> [Brief]
Going through the data below, copy out each line where the word "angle" shows up.

> [Information shown]
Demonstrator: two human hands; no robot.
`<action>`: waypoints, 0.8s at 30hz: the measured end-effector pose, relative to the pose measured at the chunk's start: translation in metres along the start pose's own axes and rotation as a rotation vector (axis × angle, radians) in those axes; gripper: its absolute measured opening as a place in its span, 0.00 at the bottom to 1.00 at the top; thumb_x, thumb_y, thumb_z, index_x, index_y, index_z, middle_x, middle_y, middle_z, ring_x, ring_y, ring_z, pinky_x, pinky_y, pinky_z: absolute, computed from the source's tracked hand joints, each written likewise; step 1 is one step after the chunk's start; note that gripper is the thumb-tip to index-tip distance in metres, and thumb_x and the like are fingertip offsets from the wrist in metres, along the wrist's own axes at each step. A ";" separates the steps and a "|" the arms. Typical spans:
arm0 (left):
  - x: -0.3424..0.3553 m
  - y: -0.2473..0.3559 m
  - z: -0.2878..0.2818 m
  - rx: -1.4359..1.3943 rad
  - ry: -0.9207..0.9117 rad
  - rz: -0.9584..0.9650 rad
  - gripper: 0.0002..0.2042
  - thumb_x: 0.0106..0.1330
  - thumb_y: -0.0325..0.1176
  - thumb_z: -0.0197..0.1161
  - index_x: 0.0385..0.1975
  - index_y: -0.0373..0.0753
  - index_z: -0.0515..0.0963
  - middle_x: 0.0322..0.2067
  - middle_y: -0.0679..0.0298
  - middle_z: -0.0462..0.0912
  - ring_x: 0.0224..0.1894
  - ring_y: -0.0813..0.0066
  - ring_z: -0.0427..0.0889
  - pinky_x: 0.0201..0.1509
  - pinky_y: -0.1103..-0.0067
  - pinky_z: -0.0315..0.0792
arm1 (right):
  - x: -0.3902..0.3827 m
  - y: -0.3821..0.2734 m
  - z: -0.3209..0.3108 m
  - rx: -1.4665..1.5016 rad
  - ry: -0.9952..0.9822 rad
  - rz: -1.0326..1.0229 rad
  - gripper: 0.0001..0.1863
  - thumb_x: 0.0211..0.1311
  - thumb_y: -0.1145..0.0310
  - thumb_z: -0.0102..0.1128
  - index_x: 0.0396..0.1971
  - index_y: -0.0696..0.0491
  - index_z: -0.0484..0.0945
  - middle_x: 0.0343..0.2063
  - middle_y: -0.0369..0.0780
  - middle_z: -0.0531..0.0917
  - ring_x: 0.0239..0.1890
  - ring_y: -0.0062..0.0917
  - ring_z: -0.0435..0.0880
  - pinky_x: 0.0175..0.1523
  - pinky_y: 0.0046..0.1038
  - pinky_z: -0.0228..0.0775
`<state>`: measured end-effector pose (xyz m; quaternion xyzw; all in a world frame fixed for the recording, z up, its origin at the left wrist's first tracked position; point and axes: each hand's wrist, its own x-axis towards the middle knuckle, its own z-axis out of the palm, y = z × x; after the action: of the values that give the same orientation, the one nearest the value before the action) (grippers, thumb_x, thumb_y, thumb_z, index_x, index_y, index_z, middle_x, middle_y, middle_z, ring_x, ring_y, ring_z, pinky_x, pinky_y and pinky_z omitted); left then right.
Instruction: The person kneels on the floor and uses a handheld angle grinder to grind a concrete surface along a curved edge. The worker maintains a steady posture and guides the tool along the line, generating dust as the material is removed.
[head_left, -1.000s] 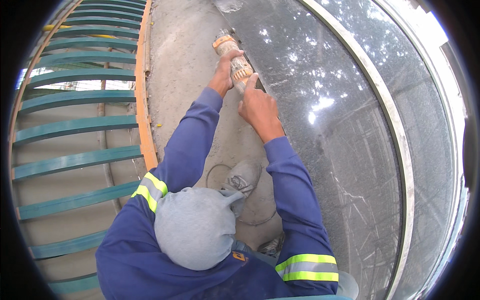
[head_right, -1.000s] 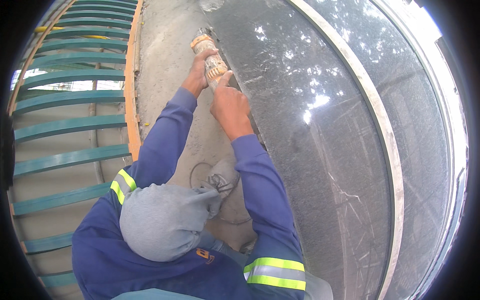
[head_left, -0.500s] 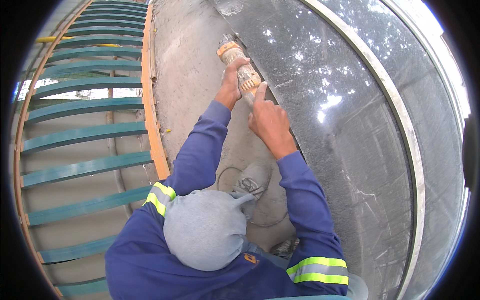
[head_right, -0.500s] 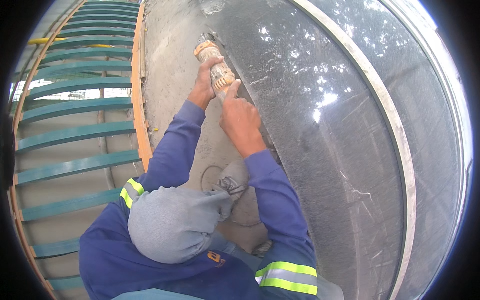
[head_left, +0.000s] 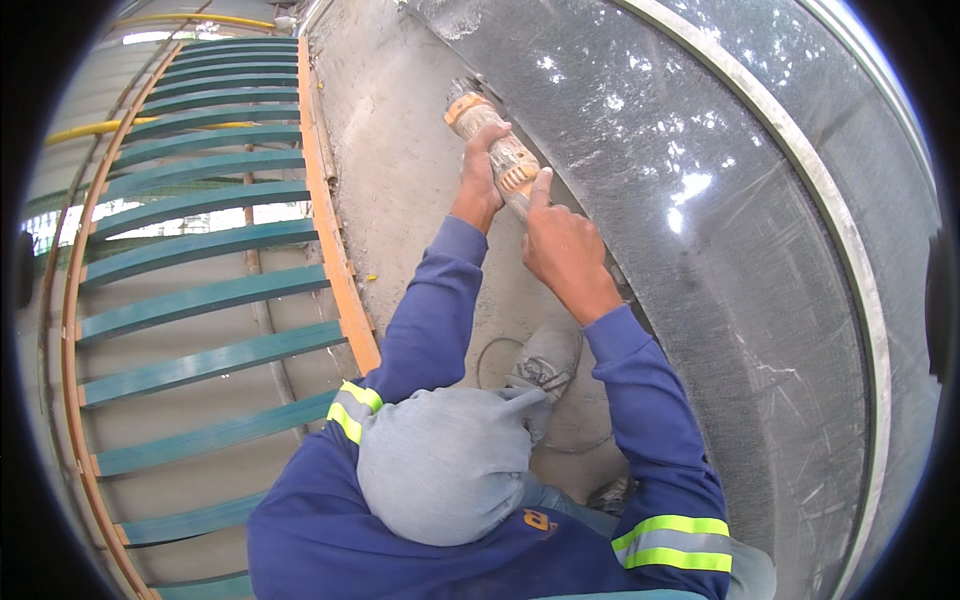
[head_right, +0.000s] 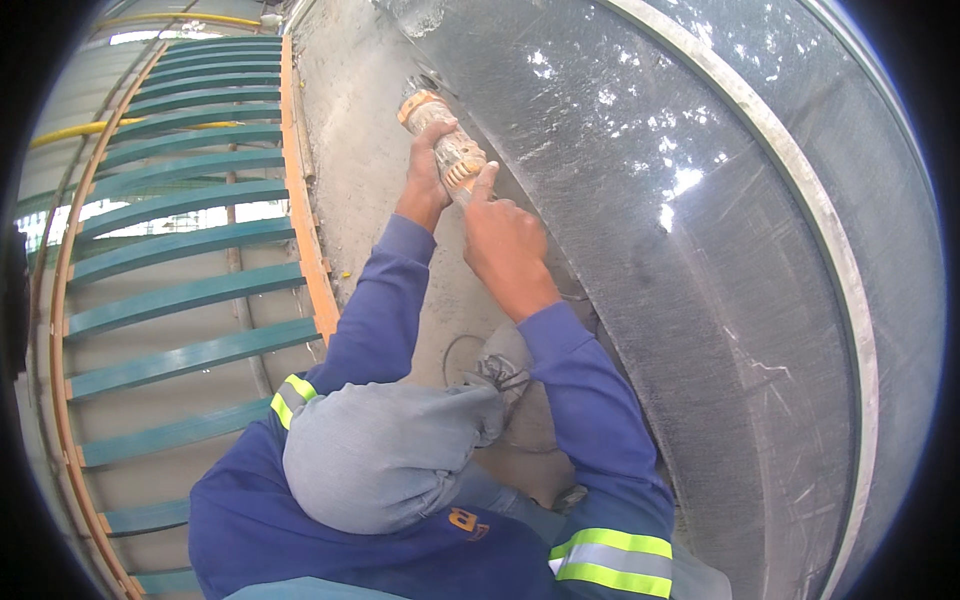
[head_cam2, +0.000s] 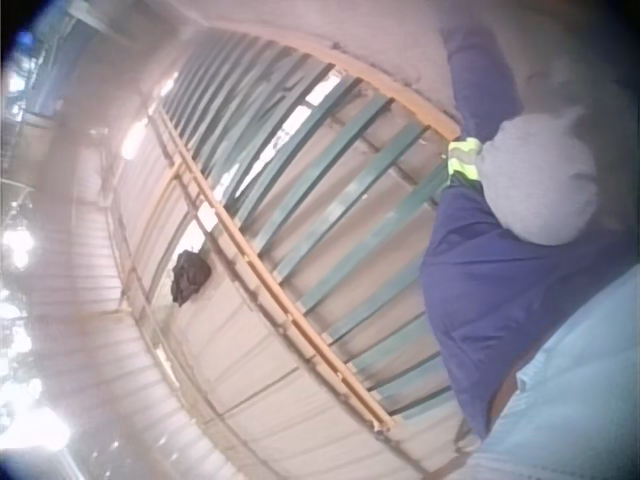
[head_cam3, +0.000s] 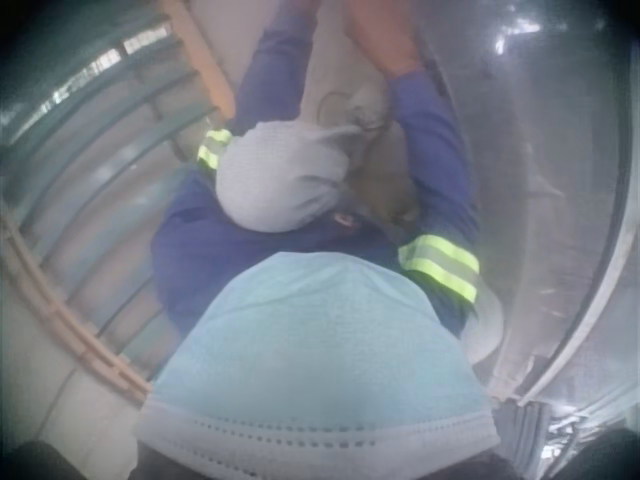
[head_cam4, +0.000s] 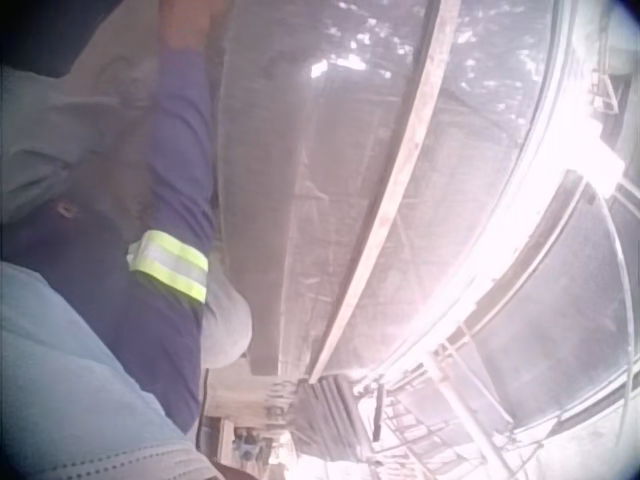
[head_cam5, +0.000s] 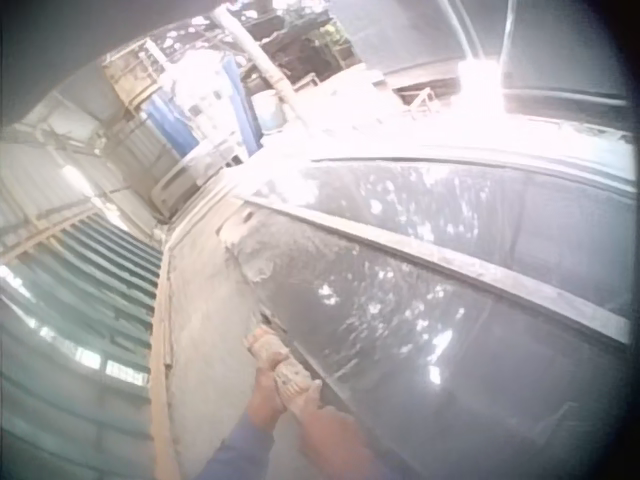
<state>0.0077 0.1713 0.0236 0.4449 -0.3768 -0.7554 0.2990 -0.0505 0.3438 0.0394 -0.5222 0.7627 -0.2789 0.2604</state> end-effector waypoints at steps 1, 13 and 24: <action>-0.001 -0.001 0.001 -0.009 -0.002 0.004 0.16 0.57 0.36 0.62 0.39 0.34 0.67 0.27 0.55 0.75 0.24 0.63 0.81 0.28 0.69 0.82 | -0.001 0.001 0.001 -0.003 0.005 0.004 0.43 0.52 0.71 0.61 0.67 0.70 0.53 0.29 0.55 0.84 0.31 0.46 0.87 0.38 0.42 0.80; 0.001 -0.005 -0.003 -0.013 -0.004 -0.042 0.19 0.57 0.35 0.64 0.44 0.35 0.66 0.31 0.58 0.73 0.28 0.66 0.81 0.32 0.67 0.82 | -0.004 0.004 0.004 -0.016 0.037 0.000 0.42 0.52 0.72 0.60 0.67 0.69 0.54 0.28 0.53 0.84 0.29 0.43 0.86 0.35 0.39 0.80; 0.030 0.006 -0.011 0.045 -0.029 -0.005 0.17 0.59 0.36 0.61 0.43 0.35 0.67 0.30 0.57 0.75 0.29 0.62 0.82 0.33 0.66 0.82 | 0.030 0.007 0.012 0.072 0.047 -0.042 0.40 0.50 0.76 0.57 0.65 0.72 0.55 0.28 0.56 0.84 0.31 0.45 0.87 0.37 0.41 0.79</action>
<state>0.0053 0.1412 0.0119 0.4416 -0.3967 -0.7539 0.2817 -0.0561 0.3160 0.0229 -0.5217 0.7470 -0.3235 0.2551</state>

> [Written response]
`<action>`: waypoints, 0.8s at 30hz: the measured end-effector pose, relative to the pose measured at the chunk's start: translation in metres along the start pose's own axes and rotation as a rotation vector (axis × angle, radians) in those axes; gripper: its absolute measured opening as a place in its span, 0.00 at the bottom to 1.00 at the top; thumb_x, thumb_y, thumb_z, index_x, index_y, index_z, middle_x, middle_y, middle_z, ring_x, ring_y, ring_z, pinky_x, pinky_y, pinky_z: absolute, computed from the source's tracked hand joints, each written likewise; step 1 is one step after the chunk's start; note that gripper is the thumb-tip to index-tip distance in metres, and thumb_x and the like are fingertip offsets from the wrist in metres, along the wrist's own axes at each step. A ";" separates the steps and a "|" the arms. Typical spans:
Instruction: The person kneels on the floor and uses a handheld angle grinder to grind a concrete surface along a curved edge. The worker maintains a steady posture and guides the tool along the line, generating dust as the material is removed.

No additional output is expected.